Most books are too expensive. Compared to lower cost alternative media sources, books are becoming niche consumables like caviar.

The high cost of books jeopardizes not only the future of books, but the future of the book publishing industry.

Unless authors, publishers and booksellers cooperate to bring down the cost of books, book publishing faces a painful decline, much as we're now witnessing with newspaper and magazine publishing.

Here in the U.S., most consumers already think twice before shelling out $7.50, $15.00 or $30.00 for a good read. If a book at the current prices represents a big purchase for citizens of the world's most affluent economy, imagine the cost burden for the vast majority of the world's literate people.

The growth in worldwide literacy has created a massive affordability gap between those who want books, and those who can afford them. Therein lies both the threat and the opportunity facing publishers.

The publishing industry has successfully responded to the price issue in the past by releasing lower cost formats such as the mid-sized trade paperback and the small purse-sized mass market paperback. Each lower cost format dropped the price 30-50 percent.
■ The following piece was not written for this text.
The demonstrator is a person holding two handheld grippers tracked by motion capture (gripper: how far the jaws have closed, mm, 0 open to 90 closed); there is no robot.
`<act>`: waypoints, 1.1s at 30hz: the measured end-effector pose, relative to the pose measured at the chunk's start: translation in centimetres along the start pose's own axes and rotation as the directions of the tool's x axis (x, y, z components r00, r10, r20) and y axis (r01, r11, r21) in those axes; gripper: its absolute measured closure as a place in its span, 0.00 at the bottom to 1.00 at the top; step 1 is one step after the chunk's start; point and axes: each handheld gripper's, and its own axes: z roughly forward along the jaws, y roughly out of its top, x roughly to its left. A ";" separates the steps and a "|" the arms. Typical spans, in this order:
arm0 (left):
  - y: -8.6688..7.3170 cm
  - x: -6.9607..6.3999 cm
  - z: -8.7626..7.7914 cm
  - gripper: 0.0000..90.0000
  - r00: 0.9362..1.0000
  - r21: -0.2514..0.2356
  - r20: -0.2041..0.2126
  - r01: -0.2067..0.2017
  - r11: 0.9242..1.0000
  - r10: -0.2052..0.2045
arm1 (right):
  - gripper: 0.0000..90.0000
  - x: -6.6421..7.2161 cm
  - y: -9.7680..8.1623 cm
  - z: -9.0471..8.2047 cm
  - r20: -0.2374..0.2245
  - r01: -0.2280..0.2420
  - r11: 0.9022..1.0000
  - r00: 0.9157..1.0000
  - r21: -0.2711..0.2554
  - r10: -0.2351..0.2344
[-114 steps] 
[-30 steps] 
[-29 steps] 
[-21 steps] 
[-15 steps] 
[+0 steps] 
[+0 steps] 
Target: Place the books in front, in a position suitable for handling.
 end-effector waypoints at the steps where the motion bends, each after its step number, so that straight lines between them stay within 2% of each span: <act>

By offering customers a cheaper, smaller and less expensive format, publishers expanded the available market for their books and enabled a larger number of readers to gain access to affordable reads.

Imagine if books were only available in hard cover today. How many current readers would have long ago abandoned print books due to the high price and large size of hardcover?

Ebooks are a lower cost format, and therefore may hold the key to the book industry's salvation.

Many publishers view ebooks with a skeptical eye. After all, won't cheap ebooks cannibalize expensive print books?

This is the wrong way to examine the situation. Lower cost ebooks help publishers retain customers who might otherwise abandon books altogether in favor of lower cost alternative media options.

Ebooks also hold the promise to expand the worldwide market for books. Hundreds of millions of new middle class and literate consumers have come online outside the US, especially in developing countries.

Ebooks offer significant economic advantages to authors and publishers as well.

From a production perspective, publishers can convert print books into digital books at very little cost. Once a book is liberated as digital bits, the production, duplication and distribution of the book requires no ink, paper, fossil fuels, shipping boxes, physical bookstores or cash registers. The entire process becomes one of automated online self-serve transactions.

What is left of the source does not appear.